03 May 2016
Posted in
Special research
The reaction of investors to an absence of further quantitative easing by the Japanese central bank has been significant. The latest sentix Sentiment for the USD/JPY exchange rate drops by 31 percentage points. Albeit investors’ confidence in the USD remains stable. A promising setup for a rising USD/JPY exchange rate over the medium term.

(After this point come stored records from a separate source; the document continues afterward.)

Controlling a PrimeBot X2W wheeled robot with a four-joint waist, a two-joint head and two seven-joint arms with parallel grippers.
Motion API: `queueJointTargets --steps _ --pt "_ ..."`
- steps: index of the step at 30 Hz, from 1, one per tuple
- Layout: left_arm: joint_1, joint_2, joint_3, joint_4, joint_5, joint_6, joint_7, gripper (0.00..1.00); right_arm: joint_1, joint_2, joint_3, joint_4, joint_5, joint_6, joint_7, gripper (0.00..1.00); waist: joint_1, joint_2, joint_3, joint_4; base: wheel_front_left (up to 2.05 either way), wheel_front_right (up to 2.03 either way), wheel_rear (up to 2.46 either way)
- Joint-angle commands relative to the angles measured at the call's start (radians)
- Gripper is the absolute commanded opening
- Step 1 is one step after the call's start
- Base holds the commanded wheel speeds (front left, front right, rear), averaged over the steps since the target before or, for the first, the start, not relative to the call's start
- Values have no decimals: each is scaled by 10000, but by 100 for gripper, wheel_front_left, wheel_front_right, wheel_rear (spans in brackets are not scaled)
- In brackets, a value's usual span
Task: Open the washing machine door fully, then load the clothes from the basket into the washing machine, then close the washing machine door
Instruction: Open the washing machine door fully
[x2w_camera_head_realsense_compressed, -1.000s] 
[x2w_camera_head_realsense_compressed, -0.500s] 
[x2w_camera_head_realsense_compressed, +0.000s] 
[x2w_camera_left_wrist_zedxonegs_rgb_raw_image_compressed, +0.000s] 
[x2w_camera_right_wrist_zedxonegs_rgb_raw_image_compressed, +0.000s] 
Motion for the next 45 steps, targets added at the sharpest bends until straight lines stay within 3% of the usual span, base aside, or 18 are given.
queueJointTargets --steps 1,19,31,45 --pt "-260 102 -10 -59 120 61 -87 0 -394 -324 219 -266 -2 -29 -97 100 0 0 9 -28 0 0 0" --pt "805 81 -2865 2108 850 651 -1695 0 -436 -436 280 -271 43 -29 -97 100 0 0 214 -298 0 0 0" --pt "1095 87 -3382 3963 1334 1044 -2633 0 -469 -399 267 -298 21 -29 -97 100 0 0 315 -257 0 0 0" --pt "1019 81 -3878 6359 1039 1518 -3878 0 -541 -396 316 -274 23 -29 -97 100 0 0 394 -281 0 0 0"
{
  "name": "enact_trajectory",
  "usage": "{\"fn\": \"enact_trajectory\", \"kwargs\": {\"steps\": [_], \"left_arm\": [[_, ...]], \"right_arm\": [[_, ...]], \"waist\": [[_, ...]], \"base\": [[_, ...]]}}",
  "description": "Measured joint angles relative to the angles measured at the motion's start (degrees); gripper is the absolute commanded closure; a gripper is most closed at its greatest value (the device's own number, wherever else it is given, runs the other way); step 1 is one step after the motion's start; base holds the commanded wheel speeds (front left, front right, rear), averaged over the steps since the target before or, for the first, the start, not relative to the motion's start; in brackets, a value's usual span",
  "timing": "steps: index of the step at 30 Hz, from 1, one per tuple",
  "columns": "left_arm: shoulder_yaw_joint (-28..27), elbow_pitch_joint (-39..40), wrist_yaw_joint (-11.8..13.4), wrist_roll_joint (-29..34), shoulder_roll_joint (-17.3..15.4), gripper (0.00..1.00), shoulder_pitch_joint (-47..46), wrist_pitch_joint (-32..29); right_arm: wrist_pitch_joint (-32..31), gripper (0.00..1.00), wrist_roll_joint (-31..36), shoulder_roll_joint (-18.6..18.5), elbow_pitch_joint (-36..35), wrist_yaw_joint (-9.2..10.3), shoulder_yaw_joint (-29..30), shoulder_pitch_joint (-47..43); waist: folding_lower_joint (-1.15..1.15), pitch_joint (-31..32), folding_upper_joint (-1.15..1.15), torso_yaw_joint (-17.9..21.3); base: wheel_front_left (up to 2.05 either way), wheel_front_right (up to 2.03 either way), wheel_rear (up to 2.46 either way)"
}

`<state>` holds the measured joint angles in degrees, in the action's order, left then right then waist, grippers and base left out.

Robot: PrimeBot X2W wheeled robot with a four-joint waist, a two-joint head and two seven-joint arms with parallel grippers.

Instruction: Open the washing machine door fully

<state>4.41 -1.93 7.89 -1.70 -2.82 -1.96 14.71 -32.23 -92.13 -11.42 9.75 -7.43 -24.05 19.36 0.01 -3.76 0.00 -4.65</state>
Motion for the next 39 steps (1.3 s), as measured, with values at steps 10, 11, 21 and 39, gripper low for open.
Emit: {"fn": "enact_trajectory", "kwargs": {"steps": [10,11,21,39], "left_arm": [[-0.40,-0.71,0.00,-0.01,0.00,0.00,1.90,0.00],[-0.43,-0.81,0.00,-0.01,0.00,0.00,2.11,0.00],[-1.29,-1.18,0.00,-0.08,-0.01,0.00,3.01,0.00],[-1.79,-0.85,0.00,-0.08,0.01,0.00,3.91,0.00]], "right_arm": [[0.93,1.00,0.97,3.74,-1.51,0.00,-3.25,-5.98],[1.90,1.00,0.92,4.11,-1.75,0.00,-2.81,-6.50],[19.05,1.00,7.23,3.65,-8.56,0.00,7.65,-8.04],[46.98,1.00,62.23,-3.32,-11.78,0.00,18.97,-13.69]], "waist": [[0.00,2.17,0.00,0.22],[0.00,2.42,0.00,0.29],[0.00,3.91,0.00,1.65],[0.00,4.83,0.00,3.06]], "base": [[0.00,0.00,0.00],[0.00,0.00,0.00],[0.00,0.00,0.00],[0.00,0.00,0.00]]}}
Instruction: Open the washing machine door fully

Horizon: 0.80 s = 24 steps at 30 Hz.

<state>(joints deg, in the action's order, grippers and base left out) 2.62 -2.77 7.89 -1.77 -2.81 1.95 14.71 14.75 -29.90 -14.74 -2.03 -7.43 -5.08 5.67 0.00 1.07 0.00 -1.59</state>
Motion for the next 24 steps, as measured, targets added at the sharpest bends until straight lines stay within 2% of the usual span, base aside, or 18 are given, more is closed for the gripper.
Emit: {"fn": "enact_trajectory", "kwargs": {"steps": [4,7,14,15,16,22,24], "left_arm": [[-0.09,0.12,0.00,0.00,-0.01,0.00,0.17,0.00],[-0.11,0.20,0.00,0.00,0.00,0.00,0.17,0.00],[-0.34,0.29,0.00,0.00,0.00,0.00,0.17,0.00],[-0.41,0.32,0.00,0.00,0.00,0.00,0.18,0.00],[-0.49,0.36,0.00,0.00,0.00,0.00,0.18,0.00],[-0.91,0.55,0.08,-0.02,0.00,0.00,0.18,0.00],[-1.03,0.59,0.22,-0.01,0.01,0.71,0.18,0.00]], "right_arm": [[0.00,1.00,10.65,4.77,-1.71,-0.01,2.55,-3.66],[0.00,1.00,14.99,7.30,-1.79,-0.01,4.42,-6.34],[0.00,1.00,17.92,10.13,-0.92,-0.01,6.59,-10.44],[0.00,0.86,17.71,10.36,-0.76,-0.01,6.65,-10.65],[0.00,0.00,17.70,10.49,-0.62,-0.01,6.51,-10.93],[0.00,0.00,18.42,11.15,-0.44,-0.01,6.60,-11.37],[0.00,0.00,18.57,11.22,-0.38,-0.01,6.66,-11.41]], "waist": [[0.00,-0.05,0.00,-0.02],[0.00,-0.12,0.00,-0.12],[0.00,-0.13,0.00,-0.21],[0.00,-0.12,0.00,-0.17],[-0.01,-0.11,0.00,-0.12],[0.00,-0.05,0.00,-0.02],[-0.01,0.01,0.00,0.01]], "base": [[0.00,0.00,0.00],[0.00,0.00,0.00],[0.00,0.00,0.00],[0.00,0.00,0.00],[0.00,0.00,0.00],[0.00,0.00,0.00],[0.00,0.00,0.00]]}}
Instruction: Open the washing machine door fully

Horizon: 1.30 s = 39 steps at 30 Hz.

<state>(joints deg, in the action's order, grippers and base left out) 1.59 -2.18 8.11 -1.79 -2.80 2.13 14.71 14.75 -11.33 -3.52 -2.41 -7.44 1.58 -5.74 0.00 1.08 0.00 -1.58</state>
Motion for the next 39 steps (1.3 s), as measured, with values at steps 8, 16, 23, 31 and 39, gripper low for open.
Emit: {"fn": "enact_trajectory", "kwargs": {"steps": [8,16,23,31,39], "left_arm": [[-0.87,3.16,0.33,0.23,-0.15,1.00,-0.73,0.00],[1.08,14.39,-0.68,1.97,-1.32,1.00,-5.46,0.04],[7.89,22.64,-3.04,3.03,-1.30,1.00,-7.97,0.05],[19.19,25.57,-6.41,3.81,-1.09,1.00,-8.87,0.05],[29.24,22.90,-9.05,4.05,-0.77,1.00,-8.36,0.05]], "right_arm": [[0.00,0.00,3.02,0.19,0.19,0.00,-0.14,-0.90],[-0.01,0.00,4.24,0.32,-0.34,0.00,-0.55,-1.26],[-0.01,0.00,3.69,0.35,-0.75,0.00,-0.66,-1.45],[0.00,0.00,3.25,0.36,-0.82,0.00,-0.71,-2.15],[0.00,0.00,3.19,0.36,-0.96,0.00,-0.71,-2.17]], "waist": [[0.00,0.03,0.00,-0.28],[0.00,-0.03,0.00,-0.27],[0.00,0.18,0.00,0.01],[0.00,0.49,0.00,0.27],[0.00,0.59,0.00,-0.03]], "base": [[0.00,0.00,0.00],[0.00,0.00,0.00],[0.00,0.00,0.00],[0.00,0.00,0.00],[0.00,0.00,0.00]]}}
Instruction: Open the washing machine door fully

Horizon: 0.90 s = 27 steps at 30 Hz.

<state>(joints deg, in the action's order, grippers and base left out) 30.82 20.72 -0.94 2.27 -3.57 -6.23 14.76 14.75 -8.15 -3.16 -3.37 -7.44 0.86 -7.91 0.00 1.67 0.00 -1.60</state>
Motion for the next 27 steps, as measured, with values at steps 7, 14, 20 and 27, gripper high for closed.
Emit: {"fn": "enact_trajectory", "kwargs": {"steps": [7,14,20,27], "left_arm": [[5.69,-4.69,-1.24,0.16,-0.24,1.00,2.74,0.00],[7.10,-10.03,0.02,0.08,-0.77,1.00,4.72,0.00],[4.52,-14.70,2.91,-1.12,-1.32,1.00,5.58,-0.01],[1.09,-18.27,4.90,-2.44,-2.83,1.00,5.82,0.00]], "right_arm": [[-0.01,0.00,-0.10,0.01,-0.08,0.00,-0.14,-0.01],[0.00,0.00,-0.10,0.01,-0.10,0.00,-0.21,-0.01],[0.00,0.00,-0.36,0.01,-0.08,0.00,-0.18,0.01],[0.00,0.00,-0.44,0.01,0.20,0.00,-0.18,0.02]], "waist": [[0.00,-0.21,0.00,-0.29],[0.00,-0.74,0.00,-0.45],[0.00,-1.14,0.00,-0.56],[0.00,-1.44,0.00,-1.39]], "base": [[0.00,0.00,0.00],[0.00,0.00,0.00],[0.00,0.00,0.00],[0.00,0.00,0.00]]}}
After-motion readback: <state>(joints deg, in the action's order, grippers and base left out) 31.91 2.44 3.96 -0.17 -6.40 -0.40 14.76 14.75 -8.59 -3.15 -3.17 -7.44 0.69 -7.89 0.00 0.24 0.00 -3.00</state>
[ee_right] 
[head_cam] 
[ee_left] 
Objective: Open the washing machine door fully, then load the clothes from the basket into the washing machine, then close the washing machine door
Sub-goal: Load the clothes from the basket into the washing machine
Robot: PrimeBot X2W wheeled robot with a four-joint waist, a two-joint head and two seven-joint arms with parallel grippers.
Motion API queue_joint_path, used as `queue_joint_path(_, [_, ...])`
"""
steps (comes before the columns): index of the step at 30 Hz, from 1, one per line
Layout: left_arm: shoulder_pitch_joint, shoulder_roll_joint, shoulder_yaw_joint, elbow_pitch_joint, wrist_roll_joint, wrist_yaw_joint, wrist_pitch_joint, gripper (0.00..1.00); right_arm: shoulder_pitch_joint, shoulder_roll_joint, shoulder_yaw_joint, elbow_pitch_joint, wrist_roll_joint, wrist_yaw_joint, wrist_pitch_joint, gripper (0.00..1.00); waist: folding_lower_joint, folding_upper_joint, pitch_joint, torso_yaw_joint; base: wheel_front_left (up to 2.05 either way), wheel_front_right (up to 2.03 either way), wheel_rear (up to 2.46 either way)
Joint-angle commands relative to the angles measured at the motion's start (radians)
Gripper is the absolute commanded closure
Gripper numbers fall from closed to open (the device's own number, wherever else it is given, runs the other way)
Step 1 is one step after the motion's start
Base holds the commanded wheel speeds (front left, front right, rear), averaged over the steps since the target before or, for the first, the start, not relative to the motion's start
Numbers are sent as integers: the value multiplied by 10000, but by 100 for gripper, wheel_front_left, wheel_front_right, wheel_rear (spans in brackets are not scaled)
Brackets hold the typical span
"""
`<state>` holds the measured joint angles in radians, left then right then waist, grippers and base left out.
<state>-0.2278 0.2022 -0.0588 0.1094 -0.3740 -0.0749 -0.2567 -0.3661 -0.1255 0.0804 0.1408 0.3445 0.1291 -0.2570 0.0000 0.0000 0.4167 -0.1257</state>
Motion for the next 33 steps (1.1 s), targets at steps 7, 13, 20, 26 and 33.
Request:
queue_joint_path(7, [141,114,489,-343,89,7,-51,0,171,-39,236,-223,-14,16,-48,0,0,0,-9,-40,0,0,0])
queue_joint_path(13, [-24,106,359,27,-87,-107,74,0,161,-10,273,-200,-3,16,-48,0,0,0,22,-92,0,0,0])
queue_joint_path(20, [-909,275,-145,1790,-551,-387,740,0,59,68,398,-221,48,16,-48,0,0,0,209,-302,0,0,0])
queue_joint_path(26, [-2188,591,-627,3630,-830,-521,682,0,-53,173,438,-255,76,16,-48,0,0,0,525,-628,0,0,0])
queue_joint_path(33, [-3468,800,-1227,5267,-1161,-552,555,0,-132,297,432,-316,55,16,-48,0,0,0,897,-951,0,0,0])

The latest sentix Sentiment for the US Dollar / Japanese Yen exchange rate dropped by 31 percentage points (refer to left chart). Investors were negatively surprised that the Japanese central bank did not announce further monetary stimulus packages. Subsequent market reactions and media echo have been vigorous. The exchange rate has lost more than 5% since April 28th. Of interest is that the disappointment is not reflected in current readings of investors’ confidence of the USD. In contrast to sentiment, which reflects the emotions of investors, the degree of confidence measures the general persuasion of an asset. Investors remain confident even after experiencing disappointment (refer to right chart – Strategic Bias).
Consequently, the diverging behaviour of both sentix indicators points to a potential short-term trend reversal. Despite the fact that investors have sold USD following the central bank announcement. However, the level of confidence demonstrates that investors are still persuaded about the long-term potential of the USD. Thus, investors should not be surprised about a USD strength over the next weeks.